## [EXERCISE]
Show all lines containing "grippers" from the data below.

(Stored items)
*** Begin section ***

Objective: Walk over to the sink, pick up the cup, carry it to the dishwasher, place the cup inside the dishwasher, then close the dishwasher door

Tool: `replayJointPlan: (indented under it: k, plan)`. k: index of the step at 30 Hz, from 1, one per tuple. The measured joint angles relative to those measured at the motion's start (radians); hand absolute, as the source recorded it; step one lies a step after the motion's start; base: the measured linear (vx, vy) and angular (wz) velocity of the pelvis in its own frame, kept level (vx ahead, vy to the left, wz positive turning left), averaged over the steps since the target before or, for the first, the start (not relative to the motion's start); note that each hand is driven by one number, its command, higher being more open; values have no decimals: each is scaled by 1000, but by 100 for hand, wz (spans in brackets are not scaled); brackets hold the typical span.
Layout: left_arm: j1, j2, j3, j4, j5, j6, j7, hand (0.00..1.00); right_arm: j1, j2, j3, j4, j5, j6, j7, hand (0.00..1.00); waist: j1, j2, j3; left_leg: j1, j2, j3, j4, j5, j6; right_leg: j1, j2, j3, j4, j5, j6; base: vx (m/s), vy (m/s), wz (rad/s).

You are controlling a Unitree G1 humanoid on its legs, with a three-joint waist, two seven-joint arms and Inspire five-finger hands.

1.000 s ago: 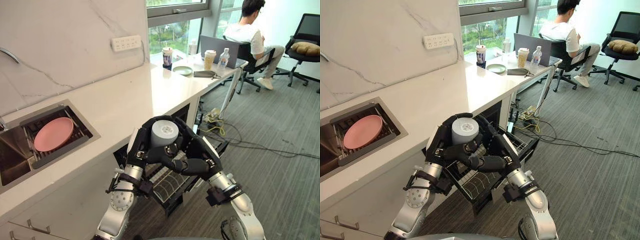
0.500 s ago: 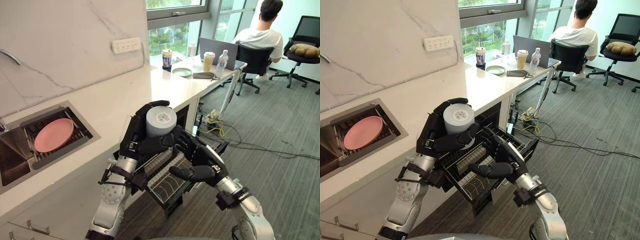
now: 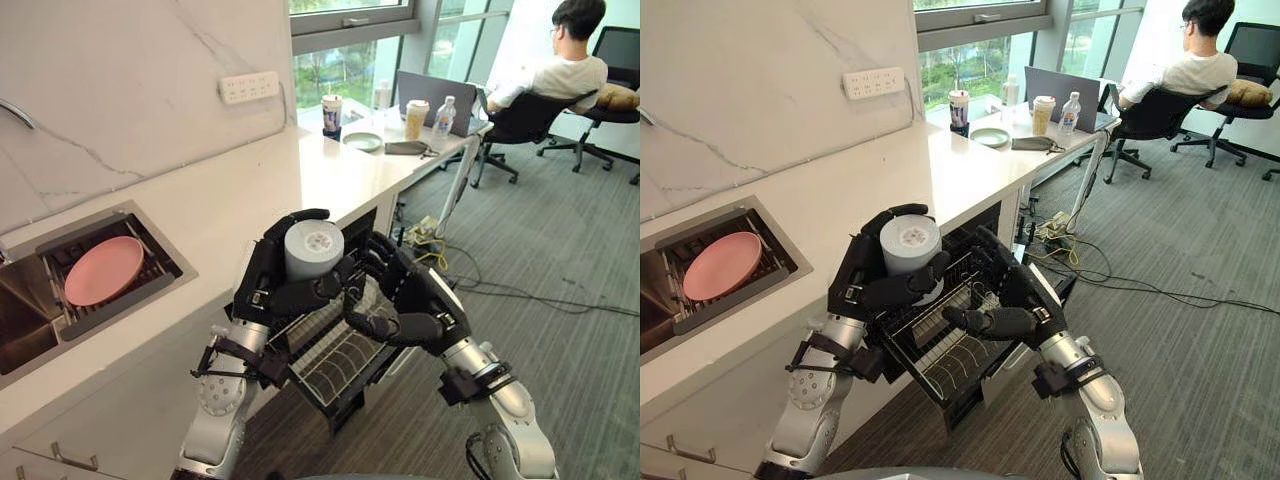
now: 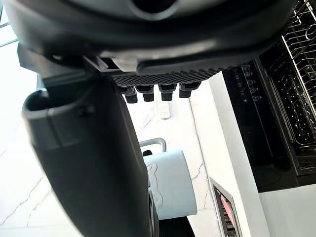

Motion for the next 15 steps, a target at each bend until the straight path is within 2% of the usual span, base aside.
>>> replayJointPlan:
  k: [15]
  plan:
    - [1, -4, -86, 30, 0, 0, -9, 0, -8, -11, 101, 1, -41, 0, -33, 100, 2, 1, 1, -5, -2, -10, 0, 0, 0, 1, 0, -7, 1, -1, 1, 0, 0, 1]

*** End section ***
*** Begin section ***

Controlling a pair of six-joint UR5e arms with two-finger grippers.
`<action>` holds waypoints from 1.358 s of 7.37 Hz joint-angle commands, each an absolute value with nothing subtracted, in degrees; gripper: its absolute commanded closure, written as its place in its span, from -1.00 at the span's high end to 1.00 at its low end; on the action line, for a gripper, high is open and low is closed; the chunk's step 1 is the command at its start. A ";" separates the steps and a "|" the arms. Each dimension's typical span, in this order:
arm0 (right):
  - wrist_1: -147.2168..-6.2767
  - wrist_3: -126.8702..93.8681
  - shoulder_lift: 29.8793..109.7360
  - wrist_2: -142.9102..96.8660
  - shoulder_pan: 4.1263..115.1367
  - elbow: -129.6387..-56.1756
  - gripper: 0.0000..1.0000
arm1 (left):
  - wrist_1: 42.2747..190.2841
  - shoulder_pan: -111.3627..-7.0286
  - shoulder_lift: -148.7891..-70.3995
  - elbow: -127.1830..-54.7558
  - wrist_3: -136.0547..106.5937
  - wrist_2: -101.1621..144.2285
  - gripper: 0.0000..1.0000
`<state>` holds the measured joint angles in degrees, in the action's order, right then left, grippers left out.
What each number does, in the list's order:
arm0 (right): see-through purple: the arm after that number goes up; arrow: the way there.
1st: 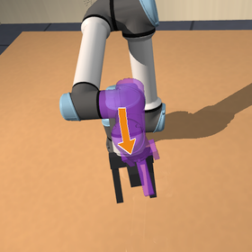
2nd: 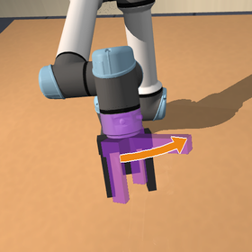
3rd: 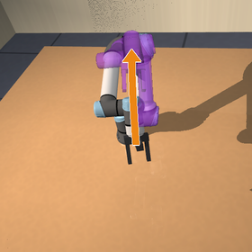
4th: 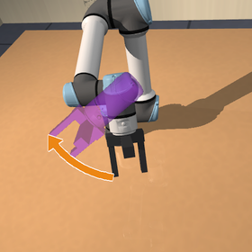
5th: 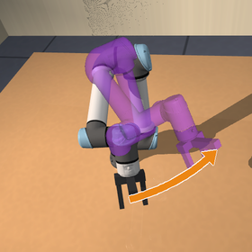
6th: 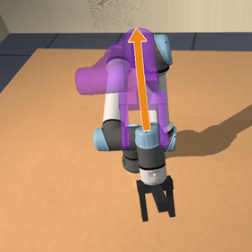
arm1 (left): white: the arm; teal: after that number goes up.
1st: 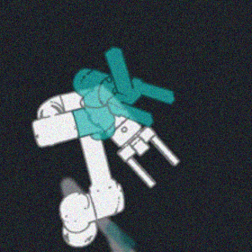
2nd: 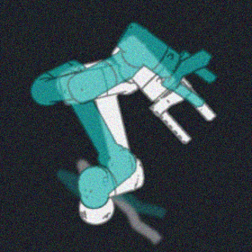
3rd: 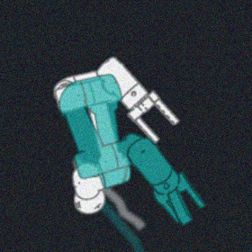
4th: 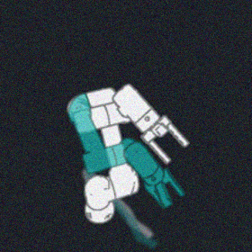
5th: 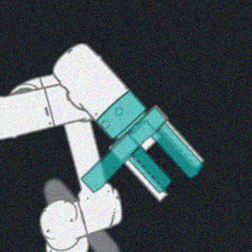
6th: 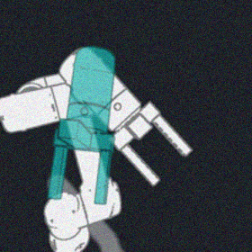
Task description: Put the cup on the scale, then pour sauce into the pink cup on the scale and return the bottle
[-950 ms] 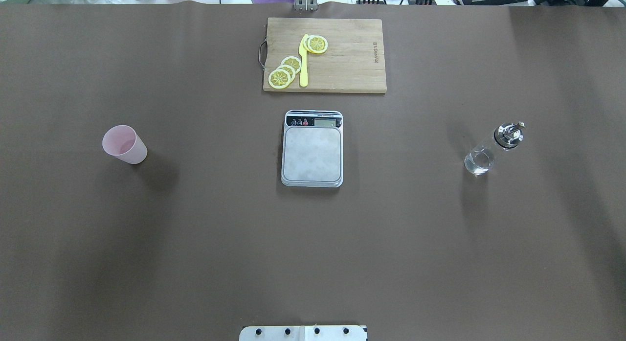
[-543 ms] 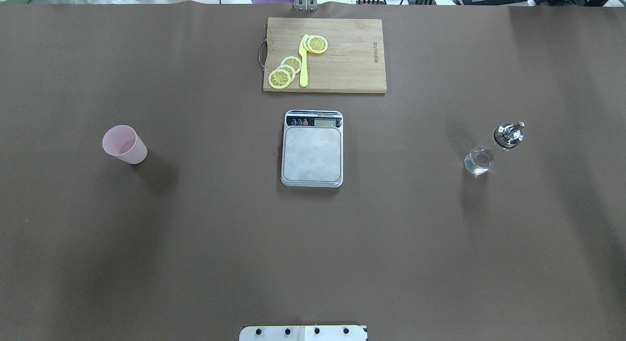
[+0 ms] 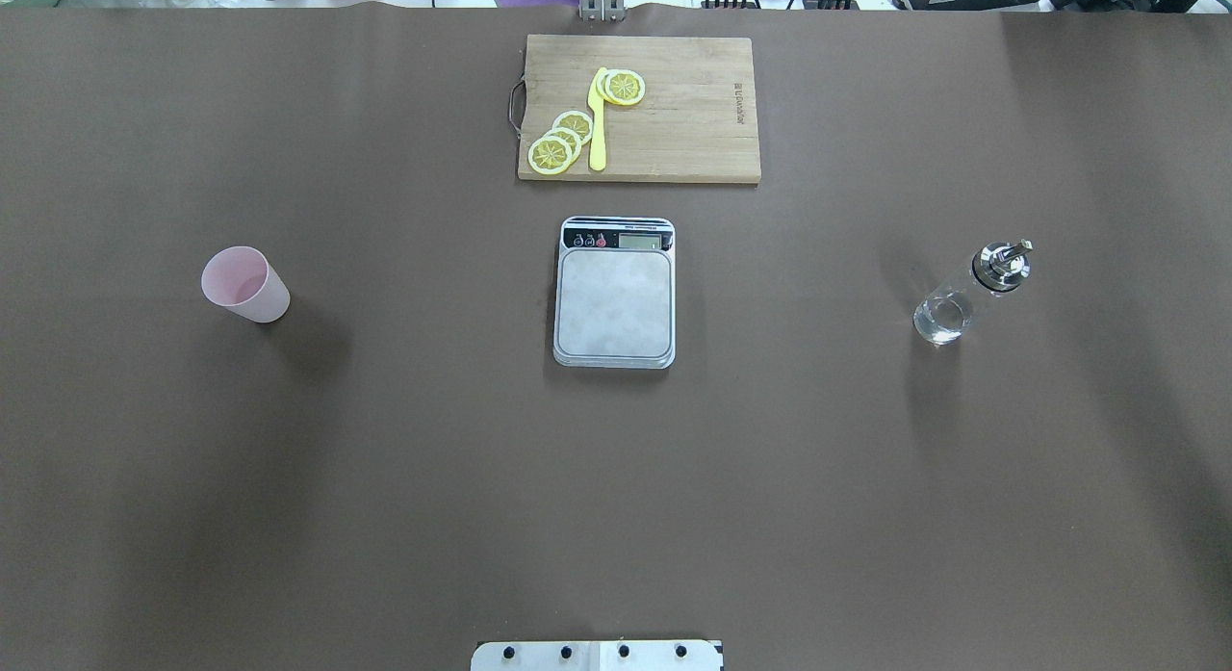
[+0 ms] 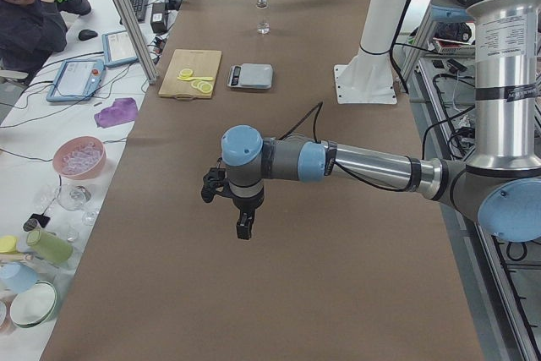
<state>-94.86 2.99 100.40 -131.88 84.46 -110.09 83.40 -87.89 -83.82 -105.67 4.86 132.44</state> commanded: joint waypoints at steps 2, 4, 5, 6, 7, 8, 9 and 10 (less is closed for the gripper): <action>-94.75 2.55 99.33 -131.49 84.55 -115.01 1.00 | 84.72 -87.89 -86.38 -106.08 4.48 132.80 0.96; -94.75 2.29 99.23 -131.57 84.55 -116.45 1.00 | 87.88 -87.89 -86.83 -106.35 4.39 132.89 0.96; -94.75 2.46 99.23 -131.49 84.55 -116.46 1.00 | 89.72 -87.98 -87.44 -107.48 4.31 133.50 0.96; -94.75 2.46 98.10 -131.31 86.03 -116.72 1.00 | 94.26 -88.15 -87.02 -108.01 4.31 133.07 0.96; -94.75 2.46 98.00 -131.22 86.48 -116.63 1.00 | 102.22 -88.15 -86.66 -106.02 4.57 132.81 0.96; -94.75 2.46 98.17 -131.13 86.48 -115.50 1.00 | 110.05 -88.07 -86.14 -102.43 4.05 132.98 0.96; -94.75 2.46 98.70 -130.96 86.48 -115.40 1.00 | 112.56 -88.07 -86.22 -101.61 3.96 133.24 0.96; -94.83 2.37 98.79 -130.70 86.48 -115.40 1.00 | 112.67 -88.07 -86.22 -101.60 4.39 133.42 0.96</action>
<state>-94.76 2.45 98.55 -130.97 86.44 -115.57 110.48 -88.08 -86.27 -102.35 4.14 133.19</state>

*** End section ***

## [TASK RESULT]
Controlling a pair of six-joint UR5e arms with two-finger grippers.
`<state>` holds the measured joint angles in degrees, in the action's order, right then left, grippers left out.

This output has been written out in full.